Towards Understanding Adam Convergence on Highly Degenerate Polynomials¶

Conference: ICML2026
arXiv: 2603.09581
Code: No public link provided
Area: Optimization
Keywords: Adam, Degenerate Minima, Linear Convergence, Phase Diagram, Adaptive Step Size

TL;DR¶

This paper selects a class of high-order degenerate polynomials \(L(x)=\tfrac{1}{k}x^k\) (even \(k\ge 4\)) as a minimal problem model. It proves that under a constant learning rate, Adam achieves local linear convergence by exponentially amplifying the effective learning rate through a "decoupling" mechanism between \(v_t\) and \(g_t^2\). Meanwhile, GD and momentum only achieve a sublinear rate of \(\Theta(t^{-1/(k-2)})\) on the same problem. The study comprehensively characterizes three phase regions of Adam—"stable convergence / spike / SignGD oscillation"—on the \((\beta_1,\beta_2)\) plane.

Background & Motivation¶

Background: Adam is the default optimizer in deep learning, but theoretical analysis has long been restricted to two settings: either requiring an external \(\eta/\sqrt T\) decay schedule with \(\beta_2\) close to 1 (e.g., the \(O(\log T/\sqrt T)\) rate in Zhang et al. 2022a), or constructing counterexamples showing Adam diverges on simple convex problems (Reddi et al. 2018).

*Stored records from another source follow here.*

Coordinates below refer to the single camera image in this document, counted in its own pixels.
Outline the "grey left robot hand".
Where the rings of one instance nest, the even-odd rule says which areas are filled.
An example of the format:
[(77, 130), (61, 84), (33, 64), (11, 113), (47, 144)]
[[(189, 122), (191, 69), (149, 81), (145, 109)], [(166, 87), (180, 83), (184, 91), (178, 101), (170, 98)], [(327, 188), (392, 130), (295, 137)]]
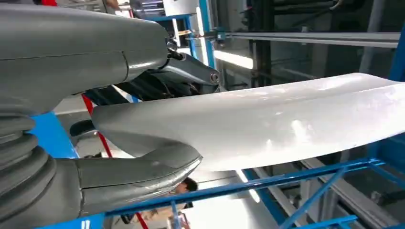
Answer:
[(173, 190), (201, 162), (168, 143), (136, 159), (54, 158), (30, 133), (64, 98), (168, 71), (217, 86), (218, 72), (167, 46), (158, 23), (34, 4), (0, 5), (0, 226), (30, 229), (128, 206)]

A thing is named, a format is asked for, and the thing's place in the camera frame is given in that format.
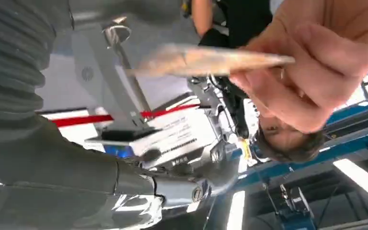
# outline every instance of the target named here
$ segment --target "ceiling light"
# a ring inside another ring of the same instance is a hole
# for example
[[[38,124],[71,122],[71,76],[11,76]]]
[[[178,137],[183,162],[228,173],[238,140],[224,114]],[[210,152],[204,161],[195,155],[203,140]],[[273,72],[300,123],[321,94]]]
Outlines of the ceiling light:
[[[333,164],[344,174],[350,177],[357,185],[368,192],[368,172],[348,159],[335,161]]]
[[[239,159],[238,173],[243,173],[246,170],[247,170],[247,160],[244,158],[243,155],[241,155]]]
[[[245,206],[245,191],[233,194],[229,210],[227,230],[242,230],[243,208]]]
[[[361,102],[361,103],[359,103],[357,105],[359,105],[359,106],[368,106],[368,102]]]

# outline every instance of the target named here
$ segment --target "blue metal beam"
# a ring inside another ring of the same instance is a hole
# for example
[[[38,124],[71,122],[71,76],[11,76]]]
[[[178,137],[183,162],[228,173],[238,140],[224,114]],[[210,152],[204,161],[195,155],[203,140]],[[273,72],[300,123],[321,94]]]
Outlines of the blue metal beam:
[[[295,171],[299,170],[299,169],[303,169],[306,168],[308,166],[311,165],[315,165],[318,163],[321,163],[323,161],[327,161],[327,160],[331,160],[331,159],[336,159],[337,157],[341,157],[343,155],[361,150],[361,149],[365,149],[366,148],[366,142],[368,142],[368,136],[364,136],[352,141],[349,141],[347,143],[344,144],[340,144],[337,146],[334,146],[332,148],[330,148],[327,151],[323,151],[321,152],[321,154],[319,154],[319,156],[310,162],[304,163],[304,164],[289,164]],[[277,164],[274,165],[273,167],[270,168],[266,168],[263,169],[260,172],[260,175],[262,178],[271,178],[271,177],[276,177],[276,176],[281,176],[284,175],[286,173],[289,173],[289,169],[288,169],[288,165],[286,164]],[[240,180],[234,187],[235,190],[239,190],[240,188],[256,183],[260,181],[259,180],[259,176],[257,175],[257,173],[253,172],[249,175],[247,175],[244,179]]]
[[[327,125],[332,124],[334,122],[366,112],[367,110],[368,105],[367,106],[360,106],[358,104],[352,105],[350,107],[334,112],[334,114],[332,114],[332,116],[328,119],[326,124]]]

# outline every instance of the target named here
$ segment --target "red strap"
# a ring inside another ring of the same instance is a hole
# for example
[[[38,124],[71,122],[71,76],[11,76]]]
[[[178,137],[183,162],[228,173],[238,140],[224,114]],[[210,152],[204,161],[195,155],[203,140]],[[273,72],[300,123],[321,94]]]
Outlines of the red strap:
[[[163,116],[175,111],[180,111],[184,109],[194,108],[198,107],[199,104],[187,104],[187,105],[181,105],[175,108],[172,108],[170,110],[162,110],[162,111],[144,111],[140,114],[142,117],[145,118],[153,118],[158,116]],[[93,115],[93,116],[78,116],[78,117],[72,117],[72,118],[63,118],[63,119],[55,119],[52,120],[57,127],[65,127],[65,126],[74,126],[74,125],[81,125],[81,124],[90,124],[90,123],[97,123],[97,122],[104,122],[104,121],[112,121],[113,118],[110,115]]]

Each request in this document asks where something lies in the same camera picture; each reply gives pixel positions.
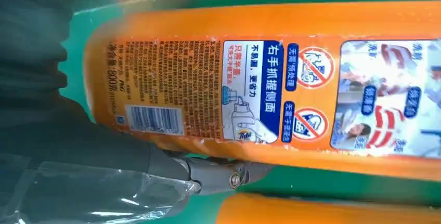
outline hand illustration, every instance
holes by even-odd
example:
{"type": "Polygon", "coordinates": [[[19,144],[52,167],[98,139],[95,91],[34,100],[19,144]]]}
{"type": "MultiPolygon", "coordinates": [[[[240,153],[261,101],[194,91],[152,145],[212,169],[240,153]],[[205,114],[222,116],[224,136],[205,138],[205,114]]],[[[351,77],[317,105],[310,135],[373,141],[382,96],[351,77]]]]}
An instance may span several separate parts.
{"type": "Polygon", "coordinates": [[[273,143],[277,140],[276,134],[269,130],[260,120],[253,119],[252,123],[239,123],[239,128],[249,129],[256,133],[256,136],[266,143],[273,143]]]}

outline orange bottle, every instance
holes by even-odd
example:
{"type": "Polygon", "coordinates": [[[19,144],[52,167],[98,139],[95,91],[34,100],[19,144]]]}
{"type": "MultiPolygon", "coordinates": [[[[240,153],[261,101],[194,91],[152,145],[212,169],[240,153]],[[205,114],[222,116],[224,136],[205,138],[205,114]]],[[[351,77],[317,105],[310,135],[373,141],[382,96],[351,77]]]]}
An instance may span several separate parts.
{"type": "Polygon", "coordinates": [[[441,180],[440,8],[314,3],[128,15],[88,42],[89,105],[98,123],[164,149],[441,180]]]}
{"type": "Polygon", "coordinates": [[[338,201],[324,203],[240,193],[225,200],[216,224],[435,224],[439,223],[440,215],[436,209],[422,207],[338,201]]]}

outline green surface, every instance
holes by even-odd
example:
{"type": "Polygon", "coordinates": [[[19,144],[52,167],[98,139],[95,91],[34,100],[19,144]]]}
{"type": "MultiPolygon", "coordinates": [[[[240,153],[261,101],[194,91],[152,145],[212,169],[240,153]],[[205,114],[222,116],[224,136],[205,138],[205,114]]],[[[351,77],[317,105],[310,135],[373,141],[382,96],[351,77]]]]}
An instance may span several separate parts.
{"type": "MultiPolygon", "coordinates": [[[[212,7],[242,4],[332,1],[389,1],[389,0],[154,0],[149,9],[212,7]]],[[[71,38],[66,41],[69,59],[60,68],[69,76],[69,86],[61,90],[87,108],[82,81],[82,53],[85,43],[98,25],[122,16],[119,7],[87,12],[74,17],[71,38]]],[[[277,167],[266,179],[240,189],[280,196],[314,196],[331,199],[405,202],[408,204],[441,206],[441,183],[331,172],[297,167],[277,167]]],[[[230,193],[196,196],[188,208],[176,217],[157,223],[215,223],[222,201],[230,193]]]]}

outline bottle label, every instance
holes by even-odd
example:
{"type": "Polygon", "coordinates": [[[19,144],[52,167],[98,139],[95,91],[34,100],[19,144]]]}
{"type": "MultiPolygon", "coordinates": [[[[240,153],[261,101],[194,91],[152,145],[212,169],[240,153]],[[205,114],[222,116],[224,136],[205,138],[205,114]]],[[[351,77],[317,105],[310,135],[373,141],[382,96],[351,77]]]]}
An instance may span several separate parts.
{"type": "Polygon", "coordinates": [[[203,140],[194,152],[265,143],[441,158],[438,41],[230,39],[109,43],[110,114],[98,121],[167,148],[203,140]]]}

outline person illustration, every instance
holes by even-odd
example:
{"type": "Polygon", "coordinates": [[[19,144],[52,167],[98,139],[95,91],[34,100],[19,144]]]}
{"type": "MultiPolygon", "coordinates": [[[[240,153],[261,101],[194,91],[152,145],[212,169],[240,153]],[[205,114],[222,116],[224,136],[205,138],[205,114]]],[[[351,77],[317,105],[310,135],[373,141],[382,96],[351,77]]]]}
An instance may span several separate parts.
{"type": "Polygon", "coordinates": [[[396,139],[400,138],[401,128],[405,117],[397,108],[375,106],[373,116],[356,115],[347,126],[343,126],[346,133],[339,146],[345,149],[374,149],[393,148],[396,139]],[[361,146],[357,137],[364,137],[361,146]]]}
{"type": "MultiPolygon", "coordinates": [[[[353,51],[361,47],[363,45],[357,45],[353,51]]],[[[378,88],[378,96],[405,93],[409,83],[417,76],[417,63],[412,59],[412,53],[403,46],[382,44],[379,54],[378,58],[369,56],[363,62],[343,63],[339,91],[349,91],[354,87],[362,90],[363,86],[373,84],[378,88]]]]}

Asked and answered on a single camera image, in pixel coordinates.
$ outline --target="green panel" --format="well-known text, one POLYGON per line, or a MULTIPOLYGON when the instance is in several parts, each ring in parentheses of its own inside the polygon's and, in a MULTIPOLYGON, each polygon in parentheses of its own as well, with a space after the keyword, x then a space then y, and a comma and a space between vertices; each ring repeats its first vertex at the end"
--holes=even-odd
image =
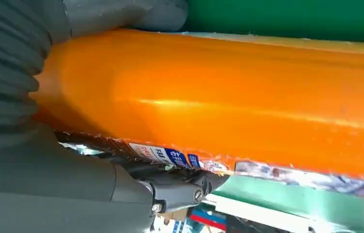
POLYGON ((364 0, 189 0, 185 31, 364 41, 364 0))
POLYGON ((323 219, 352 230, 364 228, 364 198, 360 197, 245 176, 232 176, 214 194, 289 214, 323 219))

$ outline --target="screw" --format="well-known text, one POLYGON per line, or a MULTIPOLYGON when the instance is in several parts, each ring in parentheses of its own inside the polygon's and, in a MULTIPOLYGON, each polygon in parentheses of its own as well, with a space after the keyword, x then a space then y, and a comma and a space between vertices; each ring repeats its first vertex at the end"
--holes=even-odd
POLYGON ((156 213, 159 213, 162 210, 162 208, 163 208, 162 204, 160 204, 160 203, 154 204, 152 206, 152 211, 156 212, 156 213))
POLYGON ((193 201, 196 204, 199 204, 203 199, 203 190, 198 188, 196 189, 195 193, 193 194, 193 201))

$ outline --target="red stripe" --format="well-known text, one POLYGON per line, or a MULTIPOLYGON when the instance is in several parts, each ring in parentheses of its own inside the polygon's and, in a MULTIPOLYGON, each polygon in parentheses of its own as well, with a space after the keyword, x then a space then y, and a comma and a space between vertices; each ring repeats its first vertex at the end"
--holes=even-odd
POLYGON ((196 222, 201 222, 205 225, 209 225, 211 227, 216 227, 222 231, 226 231, 226 225, 224 224, 221 224, 221 223, 217 223, 217 222, 214 222, 214 221, 211 221, 209 219, 206 219, 204 217, 200 217, 200 216, 197 216, 197 215, 191 215, 189 217, 190 219, 192 219, 193 221, 196 221, 196 222))

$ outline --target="printed label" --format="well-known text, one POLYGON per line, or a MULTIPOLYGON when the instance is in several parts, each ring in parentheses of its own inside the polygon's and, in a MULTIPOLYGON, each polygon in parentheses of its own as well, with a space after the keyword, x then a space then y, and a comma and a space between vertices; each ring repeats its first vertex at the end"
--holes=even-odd
POLYGON ((150 146, 135 144, 135 143, 129 143, 130 147, 141 157, 146 157, 148 159, 151 159, 153 161, 160 162, 158 158, 156 158, 153 151, 150 149, 150 146))
POLYGON ((168 149, 165 148, 165 151, 168 155, 168 157, 170 158, 170 160, 179 166, 185 166, 185 167, 189 167, 188 162, 186 161, 185 155, 177 150, 173 150, 173 149, 168 149))
POLYGON ((189 162, 193 167, 200 168, 199 158, 194 154, 188 154, 189 162))
POLYGON ((224 171, 228 171, 227 167, 221 163, 217 163, 215 161, 200 161, 200 167, 204 170, 207 171, 212 171, 212 172, 224 172, 224 171))
POLYGON ((155 154, 156 158, 158 158, 161 162, 163 162, 165 164, 172 163, 172 161, 166 154, 165 149, 163 149, 161 147, 150 147, 150 149, 152 150, 153 154, 155 154))

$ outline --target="gray rubber bellows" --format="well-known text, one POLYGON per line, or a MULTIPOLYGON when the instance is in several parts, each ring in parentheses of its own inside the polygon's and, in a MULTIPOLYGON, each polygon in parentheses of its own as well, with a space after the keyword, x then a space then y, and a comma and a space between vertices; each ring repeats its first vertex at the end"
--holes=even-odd
POLYGON ((186 0, 64 0, 73 37, 131 25, 175 32, 188 16, 186 0))

Limitations of Prior Work: In practice, Adam works well with constant learning rates and \(\beta_2\in[0.9, 0.999]\). Existing theories neither explain this "bare Adam convergence" nor clarify the specific targets where Adam holds a genuine advantage over GD/momentum—existing explanations are scattered across various mechanisms like Hessian heterogeneity, coordinate \(\ell_\infty\) geometry, or heavy-tailed noise.

Key Challenge: Theoretical analyses generally focus on strongly convex or general convex targets, whereas empirical evidence suggests deep network loss landscapes are highly degenerate (Hessian spectrum concentrated near 0). Strong convexity is precisely where Adam is most prone to spikes, creating a mismatch with the phenomenon where Adam significantly outperforms SGD in training Transformers.

Goal: To find a clean class of objective functions that allows the "intrinsic adaptive" advantage of Adam to be purely isolated; to complete local stability analysis, convergence rates, and complexity separation from GD/Momentum on this class; and to align the hyperparameter phase diagram with empirical phenomena (spikes, SignGD oscillations).

Key Insight: Starting from the comparative observation in Fig. 1—Adam with a constant step size eventually spikes on \(L=\tfrac{1}{2}x^2\), but achieves stable exponential decay on \(L=\tfrac{1}{4}x^4\). This suggests that a degeneracy order of \(k\ge 4\) is the "comfortable" curvature structure for Adam and should be analyzed as a model problem.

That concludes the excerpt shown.